La vida del inadaptado vampiro de 13 años, Rudolph, se complica cuando él y su familia son atacados y perseguidos por Rookery, un cazavampiros despiadado, escoltado de su torpe secuaz Maney, luego de que se reunieran para celebrar su fiesta de cumpleaños. A pesar de los intentos de escape, la mayor parte del clan es atrapada en las catacumbas donde se estaba organizando la celebración, mientras que Rudolph, sus padres y su hermana Anna huyen en busca de refugio y ayuda. Es en ese momento, durante la persecución, que Rudolph accidentalmente se cruza con Tony, un niño estadounidense de la misma edad cautivado por los mundos de fantasía y quien, a pesar de los peligros y de su propio miedo a los mitos y leyendas que rodean a los vampiros, decide ayudarlos con la intención de derrotar a su cruel perseguidor y rescatar al resto de la familia de su nuevo amigo.

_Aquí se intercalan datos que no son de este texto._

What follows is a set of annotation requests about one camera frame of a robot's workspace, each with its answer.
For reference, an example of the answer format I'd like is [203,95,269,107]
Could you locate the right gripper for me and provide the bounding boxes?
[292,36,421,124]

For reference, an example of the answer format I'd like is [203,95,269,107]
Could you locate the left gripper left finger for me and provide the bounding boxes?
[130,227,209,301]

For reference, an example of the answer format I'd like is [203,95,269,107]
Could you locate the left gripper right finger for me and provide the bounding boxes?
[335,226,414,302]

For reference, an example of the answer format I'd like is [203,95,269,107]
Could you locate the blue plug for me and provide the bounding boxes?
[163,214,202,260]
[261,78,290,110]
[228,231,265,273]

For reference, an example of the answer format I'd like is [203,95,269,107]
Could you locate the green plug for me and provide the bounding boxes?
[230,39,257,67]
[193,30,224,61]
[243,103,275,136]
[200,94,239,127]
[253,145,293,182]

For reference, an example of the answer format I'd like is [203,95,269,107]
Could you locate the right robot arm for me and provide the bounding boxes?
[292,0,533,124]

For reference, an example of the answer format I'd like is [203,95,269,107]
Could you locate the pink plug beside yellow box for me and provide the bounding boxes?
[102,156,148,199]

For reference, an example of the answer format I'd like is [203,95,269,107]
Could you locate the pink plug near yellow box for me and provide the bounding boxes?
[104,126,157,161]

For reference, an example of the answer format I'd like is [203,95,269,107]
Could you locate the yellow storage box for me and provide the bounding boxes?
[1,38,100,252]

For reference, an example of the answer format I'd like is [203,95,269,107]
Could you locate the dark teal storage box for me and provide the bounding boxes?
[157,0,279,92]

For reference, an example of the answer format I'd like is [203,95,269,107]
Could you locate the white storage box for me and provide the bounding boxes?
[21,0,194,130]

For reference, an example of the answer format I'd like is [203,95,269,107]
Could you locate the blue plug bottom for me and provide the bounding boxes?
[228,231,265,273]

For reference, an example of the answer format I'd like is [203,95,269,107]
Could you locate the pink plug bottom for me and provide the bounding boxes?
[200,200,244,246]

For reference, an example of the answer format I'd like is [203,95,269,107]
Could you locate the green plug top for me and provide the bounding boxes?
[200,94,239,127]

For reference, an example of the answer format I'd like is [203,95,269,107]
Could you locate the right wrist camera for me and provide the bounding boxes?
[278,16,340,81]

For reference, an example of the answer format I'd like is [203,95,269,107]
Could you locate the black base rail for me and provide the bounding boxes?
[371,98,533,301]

El pequeño vampiro (Little Vampire, 2018), dirigido por Richard Claus (The Thief Lord, 2006) y Karsten Kiilerich (Albert, 2015), es el segundo intento de adaptación cinematográfica de la obra de la escritora alemana Angela Sommer-Bondenburg, Der Kleine Vampir, y el resultado es un filme animado entretenido, pero cuyo guión presenta algunas deficiencias. La película comienza de manera intempestiva y, sin previo aviso y sin el tiempo suficiente para involucrarse con los personajes, el espectador se encuentra ya en el primer punto climático del filme. Los momentos iniciales de la obra son contados con demasiada premura y llegan rápidamente a lo que les interesa relatar: la amistad entre un “monstruo” y un niño. Por lo mismo, es a la mitad del filme donde hay algunas mejorías; a cada aspecto se le da su tiempo, y los personajes comienzan a desarrollar una autonomía, una personalidad. Por otra parte, a pesar de la riqueza imaginativa y expresiva que presentan los libros de Sommer-Bondenburg, la profundidad psicológica y los matices que tendrían que tener los personajes, son sustituidas por acartonadas copias de las caricaturas clásicas. El ejemplo más representativo está en el villano Rookery, quien, además de contar con el típico ingenuo secuaz, no articula más que diálogos compuestos por dichos o frases hechas que simbolizan su crueldad. Es una especie de Brutus, el enemigo mortal de Popeye, pero lleno de una maldad cursi. Otro de los grandes problemas que impiden que el espectador logre involucrarse con el filme, es la música. Compuesta, al igual que los diálogos, imitando las canciones de las caricaturas silentes de antaño (Tom and Jerry, por ejemplo), la música no consigue mezclarse con las imágenes que se nos presentan ni con la narrativa, pues más que acompañar a la historia, la aplana mediante excesivos cambios de tensión y el uso desmesurado de adornos, como si no contáramos con los diálogos y fuera necesaria la música como co-narradora. En otras palabras, pareciese que la música invade a la película buscando protagonismo; ensordece la voz de los personajes y a la narrativa misma. Por último, si bien el estilo y el trazo del dibujo aportan la ternura que exige el relato relacionándose de manera congruente con la historia, con los espacios sombríos de colores gélidos y con los escenarios inspirados en la arquitectura gótica, la animación tosca y aletargada, dificulta la percepción de su calidad.
Fecha de estreno en México: 2 de febrero, 2018.